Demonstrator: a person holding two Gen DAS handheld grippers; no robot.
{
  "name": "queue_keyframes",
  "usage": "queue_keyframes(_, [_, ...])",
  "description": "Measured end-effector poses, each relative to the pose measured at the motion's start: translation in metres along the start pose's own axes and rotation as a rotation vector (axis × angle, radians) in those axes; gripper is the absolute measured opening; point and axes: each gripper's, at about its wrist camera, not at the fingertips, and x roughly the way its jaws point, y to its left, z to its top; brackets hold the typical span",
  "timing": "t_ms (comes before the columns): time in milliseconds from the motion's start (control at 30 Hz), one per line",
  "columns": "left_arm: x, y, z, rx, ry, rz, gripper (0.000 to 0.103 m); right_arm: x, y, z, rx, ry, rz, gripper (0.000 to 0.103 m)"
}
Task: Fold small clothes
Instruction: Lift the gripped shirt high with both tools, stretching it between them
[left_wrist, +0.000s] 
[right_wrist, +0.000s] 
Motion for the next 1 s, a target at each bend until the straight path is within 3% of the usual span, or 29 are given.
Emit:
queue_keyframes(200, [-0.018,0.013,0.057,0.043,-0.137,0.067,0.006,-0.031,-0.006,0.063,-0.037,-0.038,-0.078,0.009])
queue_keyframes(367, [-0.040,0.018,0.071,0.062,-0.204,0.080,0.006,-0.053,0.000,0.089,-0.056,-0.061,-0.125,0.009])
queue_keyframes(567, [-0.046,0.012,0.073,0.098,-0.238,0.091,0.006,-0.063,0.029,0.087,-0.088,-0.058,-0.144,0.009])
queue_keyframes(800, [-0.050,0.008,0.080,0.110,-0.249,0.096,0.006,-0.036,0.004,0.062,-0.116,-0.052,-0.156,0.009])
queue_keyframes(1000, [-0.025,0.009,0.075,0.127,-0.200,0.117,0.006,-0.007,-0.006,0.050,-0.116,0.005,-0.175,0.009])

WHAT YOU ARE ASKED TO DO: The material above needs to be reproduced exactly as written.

SOLUTION:
Demonstrator: a person holding two Gen DAS handheld grippers; no robot.
{
  "name": "queue_keyframes",
  "usage": "queue_keyframes(_, [_, ...])",
  "description": "Measured end-effector poses, each relative to the pose measured at the motion's start: translation in metres along the start pose's own axes and rotation as a rotation vector (axis × angle, radians) in those axes; gripper is the absolute measured opening; point and axes: each gripper's, at about its wrist camera, not at the fingertips, and x roughly the way its jaws point, y to its left, z to its top; brackets hold the typical span",
  "timing": "t_ms (comes before the columns): time in milliseconds from the motion's start (control at 30 Hz), one per line",
  "columns": "left_arm: x, y, z, rx, ry, rz, gripper (0.000 to 0.103 m); right_arm: x, y, z, rx, ry, rz, gripper (0.000 to 0.103 m)"
}
Task: Fold small clothes
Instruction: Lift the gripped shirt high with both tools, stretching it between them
[left_wrist, +0.000s] 
[right_wrist, +0.000s] 
Motion for the next 1 s, a target at each bend until the straight path is within 3% of the usual span, or 29 are given.
Emit:
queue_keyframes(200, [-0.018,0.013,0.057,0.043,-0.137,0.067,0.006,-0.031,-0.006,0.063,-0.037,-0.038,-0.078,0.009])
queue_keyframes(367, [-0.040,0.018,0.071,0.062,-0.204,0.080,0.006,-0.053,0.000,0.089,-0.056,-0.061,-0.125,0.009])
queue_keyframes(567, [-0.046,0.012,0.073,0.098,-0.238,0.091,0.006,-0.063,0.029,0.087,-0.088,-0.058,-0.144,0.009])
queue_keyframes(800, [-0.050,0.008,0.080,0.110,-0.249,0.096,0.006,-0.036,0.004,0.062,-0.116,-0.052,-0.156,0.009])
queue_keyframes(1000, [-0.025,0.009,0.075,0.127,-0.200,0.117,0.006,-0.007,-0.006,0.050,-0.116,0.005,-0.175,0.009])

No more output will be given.